• **EXERCISE PROMPT**:
In the listing below, tally the lines that hold "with" and report that number by itself.

• **GIVEN DATA**:
-*-*-

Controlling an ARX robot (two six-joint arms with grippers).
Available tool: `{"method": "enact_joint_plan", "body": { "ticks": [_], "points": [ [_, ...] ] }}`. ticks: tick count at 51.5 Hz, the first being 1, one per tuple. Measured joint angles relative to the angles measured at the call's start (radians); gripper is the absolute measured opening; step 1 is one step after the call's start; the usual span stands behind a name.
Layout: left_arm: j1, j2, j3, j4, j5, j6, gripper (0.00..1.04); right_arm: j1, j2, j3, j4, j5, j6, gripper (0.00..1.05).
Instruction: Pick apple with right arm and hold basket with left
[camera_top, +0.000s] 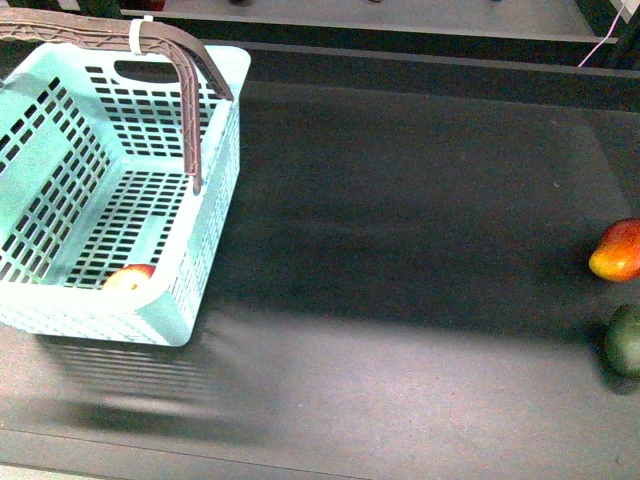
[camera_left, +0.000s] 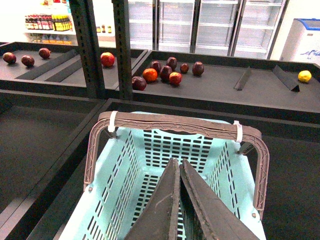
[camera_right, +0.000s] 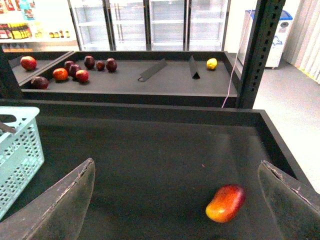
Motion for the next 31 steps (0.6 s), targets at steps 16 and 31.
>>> {"method": "enact_joint_plan", "body": {
  "ticks": [16, 31],
  "points": [
    [0.000, -0.217, -0.084, -0.132, 0.000, 0.003, 0.03, 0.000, 0.000, 0.000, 0.000, 0.000, 0.000, 0.96],
    [0.000, -0.432, -0.084, -0.328, 0.000, 0.003, 0.03, 0.000, 0.000, 0.000, 0.000, 0.000, 0.000, 0.96]
  ]
}}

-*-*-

• **REPLY**:
2